14C Dating - also called RADIOCARBON DATING, is a method of age determination that depends upon the decay of radiocarbon (14C) to nitrogen . 14Carbon is continually formed in nature by the interaction of neutrons with nitrogen-14 in the Earth's atmosphere. The neutrons required for this reaction are produced by cosmic rays interacting with the atmosphere.
  
Radio14Carbon molecules are present in atmospheric carbon dioxide and enters the biological carbon cycle. Living things continually consume carbon via photosynthesis and animals eat plants via the food chain.
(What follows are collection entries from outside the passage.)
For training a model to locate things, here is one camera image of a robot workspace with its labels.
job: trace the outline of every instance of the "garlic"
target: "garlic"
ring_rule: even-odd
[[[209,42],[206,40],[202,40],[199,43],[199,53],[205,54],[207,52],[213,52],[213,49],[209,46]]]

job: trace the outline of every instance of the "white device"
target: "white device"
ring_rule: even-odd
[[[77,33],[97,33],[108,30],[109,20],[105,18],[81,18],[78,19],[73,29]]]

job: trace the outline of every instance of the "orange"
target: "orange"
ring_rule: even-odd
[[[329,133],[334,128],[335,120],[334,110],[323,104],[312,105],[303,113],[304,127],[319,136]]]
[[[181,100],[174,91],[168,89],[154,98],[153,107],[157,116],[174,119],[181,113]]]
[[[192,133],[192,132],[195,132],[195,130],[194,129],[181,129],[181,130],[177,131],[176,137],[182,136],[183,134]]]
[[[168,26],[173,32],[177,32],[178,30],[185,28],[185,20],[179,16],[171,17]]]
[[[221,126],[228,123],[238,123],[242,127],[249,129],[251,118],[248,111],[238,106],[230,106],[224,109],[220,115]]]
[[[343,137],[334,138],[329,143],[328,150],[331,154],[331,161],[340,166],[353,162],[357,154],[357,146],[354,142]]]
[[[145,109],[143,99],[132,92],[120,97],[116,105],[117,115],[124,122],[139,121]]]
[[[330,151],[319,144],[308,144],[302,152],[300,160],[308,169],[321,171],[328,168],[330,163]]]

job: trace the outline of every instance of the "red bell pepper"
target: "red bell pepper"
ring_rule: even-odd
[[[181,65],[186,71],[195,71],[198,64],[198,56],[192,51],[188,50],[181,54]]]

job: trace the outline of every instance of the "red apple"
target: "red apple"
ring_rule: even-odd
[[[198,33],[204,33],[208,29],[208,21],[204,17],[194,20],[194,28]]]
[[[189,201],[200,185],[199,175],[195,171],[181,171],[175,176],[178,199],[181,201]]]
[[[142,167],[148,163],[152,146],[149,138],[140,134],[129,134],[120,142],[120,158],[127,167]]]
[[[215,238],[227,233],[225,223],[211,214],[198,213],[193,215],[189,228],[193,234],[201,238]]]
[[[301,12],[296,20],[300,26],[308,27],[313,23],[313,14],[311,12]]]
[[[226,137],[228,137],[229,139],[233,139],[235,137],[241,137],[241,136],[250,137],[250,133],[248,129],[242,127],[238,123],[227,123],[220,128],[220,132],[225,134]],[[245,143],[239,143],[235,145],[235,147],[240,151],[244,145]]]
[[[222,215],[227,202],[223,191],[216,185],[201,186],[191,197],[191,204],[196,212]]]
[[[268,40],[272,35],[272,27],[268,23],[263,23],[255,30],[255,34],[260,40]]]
The atmospheric ratio  14C to regular carbon 12C  remains constant at 1 ppt (part per trillion). 
beta decay
              of 14C to nitorgen
     Once an organism dies (plant, animal or their by-products), it ceases to absorb 14C, so the amount of radiocarbon present in its tissues at death steadily decreases from that point on with the time frame of 14C's half-life.  14Carbon has a half-life of 5,730 +/- 40 years i.e., half the amount of the radioisotope present at any given time will undergo spontaneous disintegration during the succeeding 5,730 years.  A half-life is the time it takes for one-half of the parent isotope to decay* to its daughter isotope (14C to 14N). Because 14Carbon decays at the constant rate of 5,730 years, an estimate of the date at which an organism died can be made by measuring the amount of its residual radiocarbon remaining. The 14carbon method was developed by the American physicist Willard F. Libby about 1946. It has proved to be a versatile technique of dating fossils and archaeological specimens from 500 to 50,000 years old. The method is widely used by Pleistocene geologists, anthropologists, archaeologists, and investigators in related fields.